The Cron Job/Crontab
To have your task run at this frequency, use the following cron:
0 12 */9 * *
This cron command translates to the following (in Human-Readable format):
“Every 9 days at 12:00 pm.”
What is a Cron Job & Crontab?
A cron job is a time-based task that is set to run at a specific interval. For example, a cron job can be set to run every day at midnight in order to update a database or send out nightly emails. Cron jobs are typically used for maintenance tasks that need to be performed on a regular basis.
Crontab files are stored in the “/etc/cron*” directories on most Linux systems. Each user has their own crontab file, and there is also a system-wide crontab file that can be used to schedule system tasks.
Every cron job uses five fields. Here is an explanation of what each field does in this cron, which runs “every 9 days at 12:00 pm“:
FUN FACT: Cron jobs are used to schedule commands or scripts to run automatically at a specified time and date..
You might want to set up a crontab or cron job to run every 9 days at 12:00 pm for several reasons, including:
- A daily backup that needs to be stored for 9 days
- A cron job that runs a system update every 9 days
- A cron job that emails the system administrator every 9 days
Similar Cron Jobs
You might also want to run a crontab:
- every 5 days
- every 10 days
- every 7 days
- every 8 days
- every 3 days at 4:00 am
- every 9 days at 2:30 pm
- every 7 days at 7:00 pm
FUN FACT: Cron is one of the most versatile tools in a Linux administrator’s toolbox..

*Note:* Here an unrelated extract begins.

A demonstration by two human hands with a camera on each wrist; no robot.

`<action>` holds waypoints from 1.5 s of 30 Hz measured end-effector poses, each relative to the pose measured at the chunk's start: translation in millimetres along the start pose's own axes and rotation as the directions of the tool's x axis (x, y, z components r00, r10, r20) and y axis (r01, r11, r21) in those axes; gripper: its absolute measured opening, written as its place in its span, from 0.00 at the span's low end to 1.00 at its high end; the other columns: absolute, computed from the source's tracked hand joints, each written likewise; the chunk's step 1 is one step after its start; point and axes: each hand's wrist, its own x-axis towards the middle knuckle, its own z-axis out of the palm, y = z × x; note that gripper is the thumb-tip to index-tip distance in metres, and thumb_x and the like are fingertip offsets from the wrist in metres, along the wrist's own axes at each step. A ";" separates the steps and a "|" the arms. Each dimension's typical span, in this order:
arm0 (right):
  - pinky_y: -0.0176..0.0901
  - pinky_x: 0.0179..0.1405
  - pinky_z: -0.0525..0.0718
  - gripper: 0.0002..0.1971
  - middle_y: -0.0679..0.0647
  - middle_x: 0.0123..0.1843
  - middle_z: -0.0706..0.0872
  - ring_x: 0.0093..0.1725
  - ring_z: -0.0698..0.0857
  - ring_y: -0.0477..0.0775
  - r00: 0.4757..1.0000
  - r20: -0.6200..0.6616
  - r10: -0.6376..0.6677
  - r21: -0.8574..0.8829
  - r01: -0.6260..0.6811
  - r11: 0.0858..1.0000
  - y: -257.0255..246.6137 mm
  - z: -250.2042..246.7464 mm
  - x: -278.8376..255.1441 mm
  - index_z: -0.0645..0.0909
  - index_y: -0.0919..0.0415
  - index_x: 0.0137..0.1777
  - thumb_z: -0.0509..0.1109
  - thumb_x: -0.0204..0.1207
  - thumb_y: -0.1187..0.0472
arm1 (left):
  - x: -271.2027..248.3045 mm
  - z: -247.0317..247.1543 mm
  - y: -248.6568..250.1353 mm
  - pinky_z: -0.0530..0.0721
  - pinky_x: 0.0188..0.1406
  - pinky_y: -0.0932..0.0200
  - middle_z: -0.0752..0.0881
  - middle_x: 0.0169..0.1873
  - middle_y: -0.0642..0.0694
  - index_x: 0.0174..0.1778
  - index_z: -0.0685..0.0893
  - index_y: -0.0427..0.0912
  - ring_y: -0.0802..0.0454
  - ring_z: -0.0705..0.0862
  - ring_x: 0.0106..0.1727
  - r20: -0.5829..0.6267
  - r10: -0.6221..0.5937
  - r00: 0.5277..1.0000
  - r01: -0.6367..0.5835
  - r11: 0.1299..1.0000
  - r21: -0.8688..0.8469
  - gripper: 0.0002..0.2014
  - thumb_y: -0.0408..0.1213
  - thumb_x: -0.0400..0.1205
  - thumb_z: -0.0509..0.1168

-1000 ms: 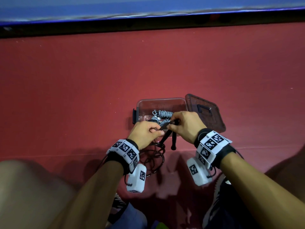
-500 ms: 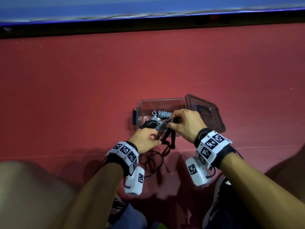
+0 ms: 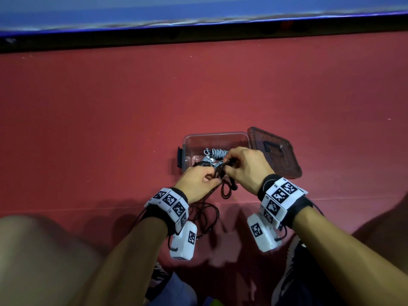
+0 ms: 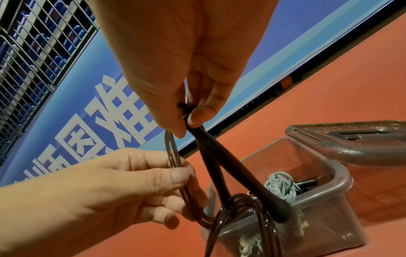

In this article, you learned how to set up a cron job that runs every 9 days at 12:00 pm. Please share this page with friends and colleagues if you find it useful.
If you have any questions, please don’t hesitate to comment below.
If you are looking for cron jobs that run at certain minutes, hours, days, weekdays, or months, or if you are looking for miscellaneous cron jobs, then check out our relevant sections, or visit our crontab cheat sheet for a list of hundreds of popular cron jobs.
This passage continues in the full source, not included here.